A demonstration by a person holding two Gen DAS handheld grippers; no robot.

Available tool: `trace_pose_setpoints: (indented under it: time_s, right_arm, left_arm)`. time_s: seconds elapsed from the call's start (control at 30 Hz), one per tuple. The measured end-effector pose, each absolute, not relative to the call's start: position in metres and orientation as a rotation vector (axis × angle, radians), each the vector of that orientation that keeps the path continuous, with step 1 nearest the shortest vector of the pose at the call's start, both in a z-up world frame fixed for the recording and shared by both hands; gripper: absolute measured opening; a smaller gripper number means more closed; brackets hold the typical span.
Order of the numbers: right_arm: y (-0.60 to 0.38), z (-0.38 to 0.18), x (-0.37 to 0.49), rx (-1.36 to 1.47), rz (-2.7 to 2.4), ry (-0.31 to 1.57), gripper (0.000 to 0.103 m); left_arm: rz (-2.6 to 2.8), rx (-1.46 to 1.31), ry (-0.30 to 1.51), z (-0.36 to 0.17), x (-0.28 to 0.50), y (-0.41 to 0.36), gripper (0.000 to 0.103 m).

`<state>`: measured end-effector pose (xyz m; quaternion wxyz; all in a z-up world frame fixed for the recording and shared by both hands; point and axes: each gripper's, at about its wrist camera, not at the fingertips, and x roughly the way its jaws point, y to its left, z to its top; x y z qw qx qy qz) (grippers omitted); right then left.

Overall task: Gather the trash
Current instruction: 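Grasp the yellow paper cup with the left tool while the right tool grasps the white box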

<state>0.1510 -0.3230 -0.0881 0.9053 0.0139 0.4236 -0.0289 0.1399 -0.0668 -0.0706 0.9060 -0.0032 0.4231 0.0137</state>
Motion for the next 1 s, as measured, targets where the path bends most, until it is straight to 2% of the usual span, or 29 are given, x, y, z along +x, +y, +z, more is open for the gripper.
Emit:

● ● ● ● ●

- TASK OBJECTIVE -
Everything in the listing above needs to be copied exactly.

- THE COMPLETED TASK -
A demonstration by a person holding two Gen DAS handheld grippers; no robot.

Available tool: `trace_pose_setpoints: (indented under it: time_s, right_arm, left_arm)`. time_s: seconds elapsed from the call's start (control at 30 Hz), one per tuple. The measured end-effector pose, each absolute, not relative to the call's start: position in metres and orientation as a rotation vector (axis × angle, radians), each the vector of that orientation that keeps the path continuous, with step 1 nearest the shortest vector of the pose at the call's start, both in a z-up world frame fixed for the recording and shared by both hands; gripper: absolute measured opening; a smaller gripper number means more closed; brackets hold the typical span.
Order of the numbers: right_arm: y (-0.60 to 0.38), z (-0.38 to 0.18), x (-0.37 to 0.49), rx (-1.36 to 1.47), rz (-2.7 to 2.4), ry (-0.31 to 1.57), gripper (0.000 to 0.103 m); left_arm: rz (-2.6 to 2.8), rx (-1.46 to 1.31), ry (-0.30 to 1.51), z (-0.36 to 0.17), x (-0.28 to 0.50), y (-0.41 to 0.36), gripper (0.000 to 0.103 m).

`<state>`: measured end-effector pose (xyz m; quaternion wxyz; all in a z-up world frame fixed for the recording and shared by both hands; point and axes: each gripper's, at about its wrist camera, not at the fingertips, and x roughly the way its jaws point, y to its left, z to its top; x y z qw qx qy qz) (grippers omitted); right then left.

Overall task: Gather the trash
Current instruction: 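Grasp the yellow paper cup with the left tool while the right tool grasps the white box
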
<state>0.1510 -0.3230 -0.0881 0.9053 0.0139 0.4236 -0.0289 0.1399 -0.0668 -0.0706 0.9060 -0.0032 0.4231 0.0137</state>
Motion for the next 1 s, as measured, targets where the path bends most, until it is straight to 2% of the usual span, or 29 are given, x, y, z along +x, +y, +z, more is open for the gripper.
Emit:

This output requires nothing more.